Un jeune acteur, les fesses écartées en amorce de plan, discute avec celui qui l’a besogné, et dont la caméra repousse quelques instants la révélation. Stupeur, il s’agit de Christophe Honoré lui-même !!! On savait bien que mettre en scène comportait des avantages, mais quand même… Dans sa lettre de rupture après la sortie de la Nuit américaine, Jean-Luc Godard faisait justement remarquer à François Truffaut que le seul à ne pas baiser de tout le film était le metteur en scène, vaste blague (dans les faits, Truffaut séduisait toutes ses actrices – sauf Adjani). Honoré retourne ici la proposition en s’offrant l’acteur le plus jeune, et il enchaîne sur une scène exaspérante où le reste de la troupe s’en va déguster une unique sole au Ritz, si bien qu’une seule actrice y aura droit devant les autres qui salivent, mastiquant comme si on avait placé un micro dans sa bouche.

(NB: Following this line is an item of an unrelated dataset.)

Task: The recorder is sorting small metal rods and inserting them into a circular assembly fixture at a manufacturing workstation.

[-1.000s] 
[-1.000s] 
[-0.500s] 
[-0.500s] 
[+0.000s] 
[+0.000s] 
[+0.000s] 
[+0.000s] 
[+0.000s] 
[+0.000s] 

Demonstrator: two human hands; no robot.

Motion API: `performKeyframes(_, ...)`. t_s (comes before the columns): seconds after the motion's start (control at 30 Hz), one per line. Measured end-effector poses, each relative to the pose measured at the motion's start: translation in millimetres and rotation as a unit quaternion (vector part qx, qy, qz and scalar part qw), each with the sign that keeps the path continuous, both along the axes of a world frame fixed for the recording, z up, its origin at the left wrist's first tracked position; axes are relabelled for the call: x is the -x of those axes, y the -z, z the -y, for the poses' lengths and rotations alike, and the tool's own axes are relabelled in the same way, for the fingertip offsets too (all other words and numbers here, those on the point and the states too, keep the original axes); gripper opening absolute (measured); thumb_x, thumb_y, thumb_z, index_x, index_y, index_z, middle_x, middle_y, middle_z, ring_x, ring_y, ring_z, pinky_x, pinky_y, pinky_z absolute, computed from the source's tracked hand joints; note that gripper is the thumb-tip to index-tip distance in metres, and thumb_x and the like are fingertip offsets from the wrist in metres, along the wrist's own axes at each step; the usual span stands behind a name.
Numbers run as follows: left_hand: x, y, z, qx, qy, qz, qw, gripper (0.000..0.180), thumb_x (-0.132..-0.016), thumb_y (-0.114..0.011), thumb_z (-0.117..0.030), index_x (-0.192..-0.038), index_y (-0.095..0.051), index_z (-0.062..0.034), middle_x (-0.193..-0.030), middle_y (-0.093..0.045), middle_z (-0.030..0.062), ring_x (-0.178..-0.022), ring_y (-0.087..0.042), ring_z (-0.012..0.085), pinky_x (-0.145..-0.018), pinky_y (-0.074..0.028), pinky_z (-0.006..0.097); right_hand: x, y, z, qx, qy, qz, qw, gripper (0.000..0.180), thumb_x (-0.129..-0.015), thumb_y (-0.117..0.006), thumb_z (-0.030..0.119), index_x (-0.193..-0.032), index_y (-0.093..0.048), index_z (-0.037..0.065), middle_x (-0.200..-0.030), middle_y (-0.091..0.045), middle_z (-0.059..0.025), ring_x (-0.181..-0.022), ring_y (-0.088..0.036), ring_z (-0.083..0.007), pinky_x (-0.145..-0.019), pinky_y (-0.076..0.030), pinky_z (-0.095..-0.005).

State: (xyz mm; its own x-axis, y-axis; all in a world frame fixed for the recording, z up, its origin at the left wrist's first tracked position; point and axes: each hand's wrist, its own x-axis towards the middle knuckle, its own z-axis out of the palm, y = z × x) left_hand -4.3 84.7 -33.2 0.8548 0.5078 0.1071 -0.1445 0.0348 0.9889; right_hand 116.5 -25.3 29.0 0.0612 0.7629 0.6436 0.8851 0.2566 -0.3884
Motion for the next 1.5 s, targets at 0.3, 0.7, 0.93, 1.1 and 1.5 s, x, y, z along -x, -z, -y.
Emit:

Un peu répugnante, la consommation est tout sauf démocratique, et à bien y regarder, « Guermantes » n’est conçu pour aucun public digne de ce nom, mais pour un et un seul : Christophe Honoré.
Tous ces tralalas se finiront dans une extase érotique purement visuelle. L’hétéro Pouderoux se met enfin à nu pour sa fan transie, Anne Kessler, et s’offre à son crayon le temps d’un pataugeage dans une fontaine de parc public, la Dolce Vita sans slip et avec fessier (mais sans plan sur le service 3 pièces, remboursez !)
2h20 pour un nu, c’est beaucoup. L’homme au plateau est enfin devenu Homme au bain, figure privilégiée d’Honoré et titre d’un précédent film-essai un peu moins mauvais, car centré sur une star porno-gay bien incapable de cabotiner. S’il est beau d’avoir des obsessions quand on filme, il est bon aussi d’avoir le talent de les accommoder – talent notoirement absent ici.
Guermantes, de Christophe Honoré, en salles depuis le 29 septembre.